Siang yang panas. Dua siswi mengenakan rok abu-abu, duduk bersisian di bangku taman kota. Yang satu mengenakan jilbab panjang, sedangkan satu lainnya, ahh…melihat bet di bajunya saja, orang tahu itu seragam sekolah non muslim ternama di negeri ini.

“ Kenapa… Kenapa hanya diam?” mata Karin berkaca-kaca melihat sahabat disampingnya terisak. Salahkah? Salahkah dia mengatakan kepada Naura bahwa saat ini, dirinya tak lagi sama dengan diri Naura. Naura yang Muslim, dan dia yang…ahh, dia tak sanggup mengatakannya. Ini… ini yang dia takutkan. Sahabatnya tak menerima semua ini. Itu artinya, dia akan kehilangan semuanya. Belum cukupkah hukuman yang ia terima?

“ Kenapa…Kenapa kau mengambil jalan yang dimurkai Allah. Kenapa begitu mudahnya mengambil keputusan sejauh itu? Dimana Allah saat itu, Karin? Tak adakah Ia di hatimu?” Naura terisak. Karin menggigit bibir, menatap ke langit, menghalau air mata jatuh ke pipinya. Tak bisa. Semakin ditahan, semakin keras isaknya.

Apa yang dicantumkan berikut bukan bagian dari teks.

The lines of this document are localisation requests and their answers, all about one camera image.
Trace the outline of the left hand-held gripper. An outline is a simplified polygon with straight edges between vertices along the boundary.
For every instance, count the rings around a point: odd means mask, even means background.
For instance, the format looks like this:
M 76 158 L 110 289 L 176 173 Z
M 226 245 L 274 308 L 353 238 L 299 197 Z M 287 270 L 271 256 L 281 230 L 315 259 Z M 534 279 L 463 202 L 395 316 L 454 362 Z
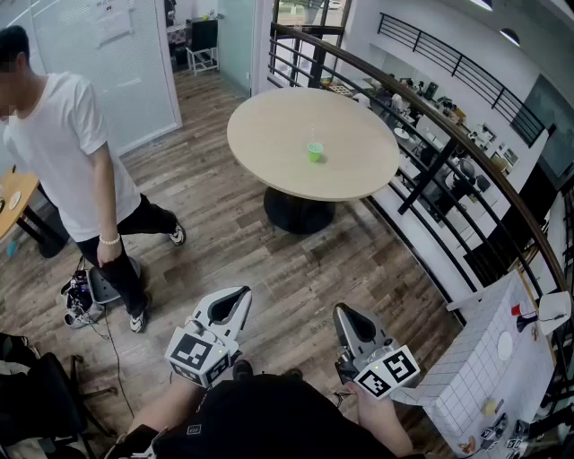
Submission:
M 248 286 L 229 287 L 200 300 L 183 327 L 177 327 L 165 358 L 173 371 L 210 388 L 240 356 L 237 336 L 251 306 Z

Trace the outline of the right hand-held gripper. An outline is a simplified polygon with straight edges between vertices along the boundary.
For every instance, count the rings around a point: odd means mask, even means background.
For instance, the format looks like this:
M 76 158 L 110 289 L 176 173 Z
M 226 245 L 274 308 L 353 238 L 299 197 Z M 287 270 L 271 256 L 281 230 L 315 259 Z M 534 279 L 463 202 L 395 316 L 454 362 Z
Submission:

“Ya. Justru aku yang ingin bertanya, dimana Allah? Dimana Dia saat Adikku sakit parah dan butuh perawatan cepat sedangkan orang tuaku sudah habis uang untuk membiayainya Selama ini?? Dimana Allah saat Ayah dan ibuku terlibat hutang yang besar dan membuat kami harus diusir dari rumah?? Aku yang harus kerja serabutan Kau tentu tau, dari dulu orang tuaku tak pernah menganggapku ada bersama mereka. aku bahkan lupa kapan terakhir merasakan kasih sayang mereka. Aku dianggap ada hanya jika mereka membutuhkanku. Dimana Allah saat kondisiku seperti itu, Naura. Dimana??” protesnya dengan nada tinggi,

“Dan yang paling menyakitkan adalah, dengan teganya menjualku kepada teman mereka yang jelas-jelas berbeda agama. Sakit…sakit sekali…Dimana Dia saat kondisiku benar-benar terjepit? Atau memang ini sudah takdir yang ditentukan Tuhan…”

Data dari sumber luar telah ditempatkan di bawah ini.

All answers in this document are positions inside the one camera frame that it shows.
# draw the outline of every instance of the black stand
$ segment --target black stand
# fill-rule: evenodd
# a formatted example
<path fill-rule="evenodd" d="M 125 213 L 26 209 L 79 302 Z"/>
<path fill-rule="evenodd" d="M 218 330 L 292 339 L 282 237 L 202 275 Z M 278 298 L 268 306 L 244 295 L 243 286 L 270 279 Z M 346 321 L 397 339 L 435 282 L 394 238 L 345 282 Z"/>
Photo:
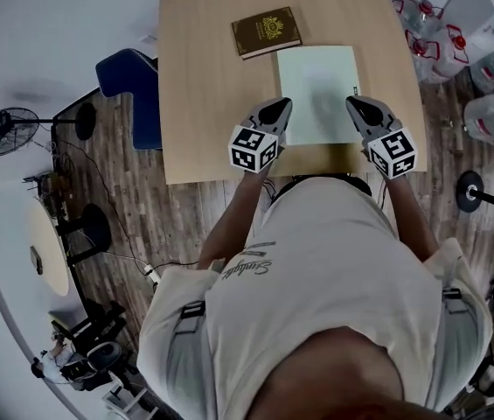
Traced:
<path fill-rule="evenodd" d="M 456 183 L 456 204 L 463 212 L 472 213 L 482 201 L 494 205 L 494 196 L 484 192 L 484 182 L 479 174 L 465 172 Z"/>
<path fill-rule="evenodd" d="M 83 103 L 78 109 L 78 113 L 75 116 L 75 120 L 34 120 L 34 121 L 12 121 L 13 124 L 74 124 L 75 133 L 79 140 L 88 140 L 93 135 L 95 130 L 95 107 L 90 102 Z"/>
<path fill-rule="evenodd" d="M 56 227 L 59 236 L 71 234 L 76 230 L 83 230 L 92 247 L 78 255 L 68 257 L 68 266 L 100 254 L 100 252 L 106 252 L 110 248 L 112 239 L 108 220 L 103 211 L 96 205 L 86 205 L 81 217 L 77 220 L 62 222 Z"/>

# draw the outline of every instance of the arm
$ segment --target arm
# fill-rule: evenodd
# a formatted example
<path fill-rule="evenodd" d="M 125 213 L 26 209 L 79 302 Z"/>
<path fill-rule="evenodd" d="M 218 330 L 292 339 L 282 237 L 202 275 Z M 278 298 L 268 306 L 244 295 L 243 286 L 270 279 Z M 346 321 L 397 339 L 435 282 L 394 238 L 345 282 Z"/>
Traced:
<path fill-rule="evenodd" d="M 205 240 L 198 269 L 206 270 L 214 260 L 222 258 L 228 262 L 244 249 L 269 169 L 267 166 L 258 174 L 245 173 L 231 204 Z"/>
<path fill-rule="evenodd" d="M 393 202 L 400 241 L 425 262 L 439 248 L 406 177 L 385 179 Z"/>
<path fill-rule="evenodd" d="M 60 334 L 56 339 L 56 345 L 50 351 L 50 354 L 53 358 L 56 358 L 59 354 L 62 353 L 62 350 L 64 350 L 64 336 Z"/>

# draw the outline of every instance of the black and white marker cube
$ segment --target black and white marker cube
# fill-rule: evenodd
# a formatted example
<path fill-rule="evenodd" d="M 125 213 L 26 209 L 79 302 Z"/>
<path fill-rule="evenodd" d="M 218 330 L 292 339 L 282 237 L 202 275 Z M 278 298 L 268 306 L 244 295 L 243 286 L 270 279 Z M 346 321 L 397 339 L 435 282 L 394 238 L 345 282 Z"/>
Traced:
<path fill-rule="evenodd" d="M 369 159 L 388 179 L 395 179 L 412 171 L 417 165 L 418 151 L 407 128 L 390 132 L 369 142 Z"/>
<path fill-rule="evenodd" d="M 231 165 L 249 172 L 260 172 L 277 157 L 279 137 L 235 126 L 229 141 L 229 161 Z"/>

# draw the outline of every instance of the standing fan
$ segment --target standing fan
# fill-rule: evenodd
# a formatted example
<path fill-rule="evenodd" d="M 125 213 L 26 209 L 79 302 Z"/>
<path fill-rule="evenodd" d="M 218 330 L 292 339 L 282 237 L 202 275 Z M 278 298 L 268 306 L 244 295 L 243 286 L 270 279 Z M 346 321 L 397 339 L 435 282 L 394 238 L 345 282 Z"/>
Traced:
<path fill-rule="evenodd" d="M 28 144 L 41 123 L 74 124 L 79 140 L 88 140 L 95 128 L 95 108 L 91 103 L 83 104 L 75 120 L 39 120 L 37 115 L 27 108 L 1 109 L 0 156 Z"/>

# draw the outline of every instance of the gold emblem
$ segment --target gold emblem
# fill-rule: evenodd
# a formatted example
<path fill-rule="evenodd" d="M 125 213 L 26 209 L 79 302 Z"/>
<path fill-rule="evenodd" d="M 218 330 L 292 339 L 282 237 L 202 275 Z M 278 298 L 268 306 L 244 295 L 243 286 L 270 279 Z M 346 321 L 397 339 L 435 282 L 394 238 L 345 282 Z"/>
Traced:
<path fill-rule="evenodd" d="M 282 34 L 280 30 L 283 28 L 283 23 L 278 20 L 278 17 L 265 17 L 262 23 L 268 39 L 275 39 Z"/>

“ Tidak,” sahut Naura, “jangan pernah salahkan takdir. Hidup adalah soal pilihan. Apakah jalan ketakwaan, atau justru jalan kekufuran. Allah tidak pernah meninggalkan kita, tidak pernah menjauhi kita. Sekalipun Dia mengatakan, Dia mengilhamkan jalan keburukan atau jalan kebaikan, tetap saja dia mengiring kita kepada kebaikan itu. Meski dengan cara yang tidak kita harapkan, meski dengan musibah yang betubi-tubi,” lanjutnya, “ Hanya terkadang, kita sendiri lah yang melenceng dari jalan kebaikan itu. Kita sendiri lah yang menjauh dari Allah, berlari meninggalkannya, padahal Dia, sangat dekat,” Naura berkata seperti itu, karena sungguh…sungguh dia yakin sahabatnya tak pernah menginginkan hal ini, karena dia yakin sahabatnya tak nyaman dengan agama barunya dan rindu keindahan Islam.

Karin menatap sahabatnya yang sedang menatap langit, “ Kau tau, Karin? Saat terjepitmu itu, saat kau hampir saja putus asa ketika itu, saat kau benar-benar pasrah, saat kau merasa tak ada lagi yang bisa membantumu selain orang tua asuhmu saat ini, mungkin saja saat itu Allah hendak menurunkan bala bantuannya, kalau saja kau tak gegabah dalam mengambil keputusan, kalau saja kau bisa bersabar sedikit lebih lama,” Naura menghapus air matanya, menoleh kea rah Karin yang sedang menunduk, “ tapi itu pilihanmu, kamu yang menjalaninya, sedangkan aku…aku tak berhak untuk memaksa,” ia berdiri lalu pergi meninggalkan Karin.

“ Ra, kau sudah tak menganggapku sebagai sahabatmu lagi, paling tidak seorang teman,” panggilan Karin menghentikan langkah Naura. Naura menoleh, “ kau tetap sahabatku. Tapi apa kau tak ingin persahabatan kita kelak sampai ke syurga?” ia tersenyum dan melanjutkan langkah. Aku bahkan ingin kita bersaudara dengan persaudaraan fitrah.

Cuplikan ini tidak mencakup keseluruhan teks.